**Exercise prompt**
Output all of the entries exactly as they are given.

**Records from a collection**

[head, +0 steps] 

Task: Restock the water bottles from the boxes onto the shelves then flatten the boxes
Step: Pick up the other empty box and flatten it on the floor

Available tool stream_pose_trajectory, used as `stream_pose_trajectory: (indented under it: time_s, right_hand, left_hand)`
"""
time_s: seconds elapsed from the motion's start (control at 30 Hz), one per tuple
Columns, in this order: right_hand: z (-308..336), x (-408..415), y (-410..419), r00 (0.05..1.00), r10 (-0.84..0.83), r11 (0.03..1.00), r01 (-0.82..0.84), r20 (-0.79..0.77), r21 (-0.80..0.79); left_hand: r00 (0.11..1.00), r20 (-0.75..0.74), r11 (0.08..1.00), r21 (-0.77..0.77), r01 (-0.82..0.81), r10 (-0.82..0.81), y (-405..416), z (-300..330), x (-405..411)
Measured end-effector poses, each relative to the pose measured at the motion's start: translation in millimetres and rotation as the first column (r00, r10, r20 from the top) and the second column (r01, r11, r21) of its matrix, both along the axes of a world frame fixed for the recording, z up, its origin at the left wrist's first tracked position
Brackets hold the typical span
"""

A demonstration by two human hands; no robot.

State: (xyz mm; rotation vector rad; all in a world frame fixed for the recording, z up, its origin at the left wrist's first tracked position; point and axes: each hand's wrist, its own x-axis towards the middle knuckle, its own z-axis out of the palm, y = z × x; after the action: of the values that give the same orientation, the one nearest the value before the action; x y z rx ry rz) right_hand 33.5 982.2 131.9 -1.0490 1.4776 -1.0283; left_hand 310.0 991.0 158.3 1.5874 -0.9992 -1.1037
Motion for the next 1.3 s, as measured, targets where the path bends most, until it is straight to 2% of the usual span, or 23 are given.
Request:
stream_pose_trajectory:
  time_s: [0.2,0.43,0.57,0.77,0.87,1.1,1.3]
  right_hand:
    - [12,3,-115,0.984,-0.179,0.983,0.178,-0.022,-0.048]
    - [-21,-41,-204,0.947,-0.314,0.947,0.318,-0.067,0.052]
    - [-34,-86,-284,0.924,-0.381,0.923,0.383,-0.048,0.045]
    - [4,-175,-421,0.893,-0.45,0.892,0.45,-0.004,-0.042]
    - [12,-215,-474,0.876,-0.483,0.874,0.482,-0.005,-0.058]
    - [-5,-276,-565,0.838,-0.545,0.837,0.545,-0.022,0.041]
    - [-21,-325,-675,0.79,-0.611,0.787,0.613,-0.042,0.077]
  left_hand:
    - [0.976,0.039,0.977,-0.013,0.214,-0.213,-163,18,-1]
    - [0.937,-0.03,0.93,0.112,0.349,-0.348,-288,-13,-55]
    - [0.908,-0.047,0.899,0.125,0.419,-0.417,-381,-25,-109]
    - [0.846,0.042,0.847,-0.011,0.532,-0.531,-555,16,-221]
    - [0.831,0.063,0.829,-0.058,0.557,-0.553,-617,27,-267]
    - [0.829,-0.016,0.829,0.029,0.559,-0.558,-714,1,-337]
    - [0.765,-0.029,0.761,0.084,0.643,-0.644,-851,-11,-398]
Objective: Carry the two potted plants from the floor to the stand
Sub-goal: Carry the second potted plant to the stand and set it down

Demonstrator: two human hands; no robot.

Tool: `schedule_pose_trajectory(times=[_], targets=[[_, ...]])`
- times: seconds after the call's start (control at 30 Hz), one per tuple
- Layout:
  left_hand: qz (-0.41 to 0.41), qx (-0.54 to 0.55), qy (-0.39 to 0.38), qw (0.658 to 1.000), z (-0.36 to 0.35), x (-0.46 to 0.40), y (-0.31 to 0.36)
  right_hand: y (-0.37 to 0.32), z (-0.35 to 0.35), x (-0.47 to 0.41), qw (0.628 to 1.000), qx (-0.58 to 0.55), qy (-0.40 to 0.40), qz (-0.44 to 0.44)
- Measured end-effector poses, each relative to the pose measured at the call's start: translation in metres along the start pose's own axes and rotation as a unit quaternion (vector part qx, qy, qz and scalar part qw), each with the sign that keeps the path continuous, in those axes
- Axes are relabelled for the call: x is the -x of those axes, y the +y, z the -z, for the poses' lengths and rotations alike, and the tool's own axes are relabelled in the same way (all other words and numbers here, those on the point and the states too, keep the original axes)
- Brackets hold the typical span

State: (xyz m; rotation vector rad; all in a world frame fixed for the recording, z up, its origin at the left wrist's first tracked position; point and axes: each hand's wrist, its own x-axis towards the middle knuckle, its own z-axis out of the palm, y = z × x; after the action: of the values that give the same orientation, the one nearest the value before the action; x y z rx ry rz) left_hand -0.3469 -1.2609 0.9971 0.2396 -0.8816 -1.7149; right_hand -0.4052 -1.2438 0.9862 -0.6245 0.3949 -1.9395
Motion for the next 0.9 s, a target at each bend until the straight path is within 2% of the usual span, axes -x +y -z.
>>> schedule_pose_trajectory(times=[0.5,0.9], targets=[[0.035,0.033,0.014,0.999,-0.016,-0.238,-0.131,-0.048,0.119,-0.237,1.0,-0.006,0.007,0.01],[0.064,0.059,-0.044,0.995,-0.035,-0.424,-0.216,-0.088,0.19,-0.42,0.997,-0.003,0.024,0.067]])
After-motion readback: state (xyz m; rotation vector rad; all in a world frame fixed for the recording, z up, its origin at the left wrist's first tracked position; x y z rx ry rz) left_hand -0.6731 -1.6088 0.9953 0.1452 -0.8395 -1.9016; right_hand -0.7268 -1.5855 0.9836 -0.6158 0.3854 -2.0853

**Finished exercise**
[head, +0 steps] 

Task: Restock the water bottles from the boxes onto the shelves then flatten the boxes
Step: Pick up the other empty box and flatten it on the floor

Available tool stream_pose_trajectory, used as `stream_pose_trajectory: (indented under it: time_s, right_hand, left_hand)`
"""
time_s: seconds elapsed from the motion's start (control at 30 Hz), one per tuple
Columns, in this order: right_hand: z (-308..336), x (-408..415), y (-410..419), r00 (0.05..1.00), r10 (-0.84..0.83), r11 (0.03..1.00), r01 (-0.82..0.84), r20 (-0.79..0.77), r21 (-0.80..0.79); left_hand: r00 (0.11..1.00), r20 (-0.75..0.74), r11 (0.08..1.00), r21 (-0.77..0.77), r01 (-0.82..0.81), r10 (-0.82..0.81), y (-405..416), z (-300..330), x (-405..411)
Measured end-effector poses, each relative to the pose measured at the motion's start: translation in millimetres and rotation as the first column (r00, r10, r20 from the top) and the second column (r01, r11, r21) of its matrix, both along the axes of a world frame fixed for the recording, z up, its origin at the left wrist's first tracked position
Brackets hold the typical span
"""

A demonstration by two human hands; no robot.

State: (xyz mm; rotation vector rad; all in a world frame fixed for the recording, z up, its origin at the left wrist's first tracked position; point and axes: each hand's wrist, its own x-axis towards the middle knuckle, its own z-axis out of the palm, y = z × x; after the action: of the values that give the same orientation, the one nearest the value before the action; x y z rx ry rz) right_hand 33.5 982.2 131.9 -1.0490 1.4776 -1.0283; left_hand 310.0 991.0 158.3 1.5874 -0.9992 -1.1037
Motion for the next 1.3 s, as measured, targets where the path bends most, until it is straight to 2% of the usual span, or 23 are given.
Request:
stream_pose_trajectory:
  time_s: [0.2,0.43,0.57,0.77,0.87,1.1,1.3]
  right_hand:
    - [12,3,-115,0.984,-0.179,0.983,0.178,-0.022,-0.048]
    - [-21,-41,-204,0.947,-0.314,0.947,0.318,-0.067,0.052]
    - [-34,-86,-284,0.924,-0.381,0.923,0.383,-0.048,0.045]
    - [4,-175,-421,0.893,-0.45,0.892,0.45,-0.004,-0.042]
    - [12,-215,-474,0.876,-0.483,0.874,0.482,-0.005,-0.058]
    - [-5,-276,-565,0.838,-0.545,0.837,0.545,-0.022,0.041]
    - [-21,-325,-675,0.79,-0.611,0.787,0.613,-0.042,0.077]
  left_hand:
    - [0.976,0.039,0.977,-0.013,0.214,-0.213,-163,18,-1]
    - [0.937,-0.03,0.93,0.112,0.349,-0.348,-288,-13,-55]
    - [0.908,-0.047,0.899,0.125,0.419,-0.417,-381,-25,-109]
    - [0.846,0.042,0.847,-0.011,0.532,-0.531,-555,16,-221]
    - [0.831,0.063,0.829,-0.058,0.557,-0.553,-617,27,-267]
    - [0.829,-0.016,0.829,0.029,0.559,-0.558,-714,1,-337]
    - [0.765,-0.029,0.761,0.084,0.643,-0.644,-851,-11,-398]
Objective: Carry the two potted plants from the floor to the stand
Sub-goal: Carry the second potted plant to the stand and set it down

Demonstrator: two human hands; no robot.

Tool: `schedule_pose_trajectory(times=[_], targets=[[_, ...]])`
- times: seconds after the call's start (control at 30 Hz), one per tuple
- Layout:
  left_hand: qz (-0.41 to 0.41), qx (-0.54 to 0.55), qy (-0.39 to 0.38), qw (0.658 to 1.000), z (-0.36 to 0.35), x (-0.46 to 0.40), y (-0.31 to 0.36)
  right_hand: y (-0.37 to 0.32), z (-0.35 to 0.35), x (-0.47 to 0.41), qw (0.628 to 1.000), qx (-0.58 to 0.55), qy (-0.40 to 0.40), qz (-0.44 to 0.44)
- Measured end-effector poses, each relative to the pose measured at the call's start: translation in metres along the start pose's own axes and rotation as a unit quaternion (vector part qx, qy, qz and scalar part qw), each with the sign that keeps the path continuous, in those axes
- Axes are relabelled for the call: x is the -x of those axes, y the +y, z the -z, for the poses' lengths and rotations alike, and the tool's own axes are relabelled in the same way (all other words and numbers here, those on the point and the states too, keep the original axes)
- Brackets hold the typical span

State: (xyz m; rotation vector rad; all in a world frame fixed for the recording, z up, its origin at the left wrist's first tracked position; point and axes: each hand's wrist, its own x-axis towards the middle knuckle, its own z-axis out of the palm, y = z × x; after the action: of the values that give the same orientation, the one nearest the value before the action; x y z rx ry rz) left_hand -0.3469 -1.2609 0.9971 0.2396 -0.8816 -1.7149; right_hand -0.4052 -1.2438 0.9862 -0.6245 0.3949 -1.9395
Motion for the next 0.9 s, a target at each bend until the straight path is within 2% of the usual span, axes -x +y -z.
>>> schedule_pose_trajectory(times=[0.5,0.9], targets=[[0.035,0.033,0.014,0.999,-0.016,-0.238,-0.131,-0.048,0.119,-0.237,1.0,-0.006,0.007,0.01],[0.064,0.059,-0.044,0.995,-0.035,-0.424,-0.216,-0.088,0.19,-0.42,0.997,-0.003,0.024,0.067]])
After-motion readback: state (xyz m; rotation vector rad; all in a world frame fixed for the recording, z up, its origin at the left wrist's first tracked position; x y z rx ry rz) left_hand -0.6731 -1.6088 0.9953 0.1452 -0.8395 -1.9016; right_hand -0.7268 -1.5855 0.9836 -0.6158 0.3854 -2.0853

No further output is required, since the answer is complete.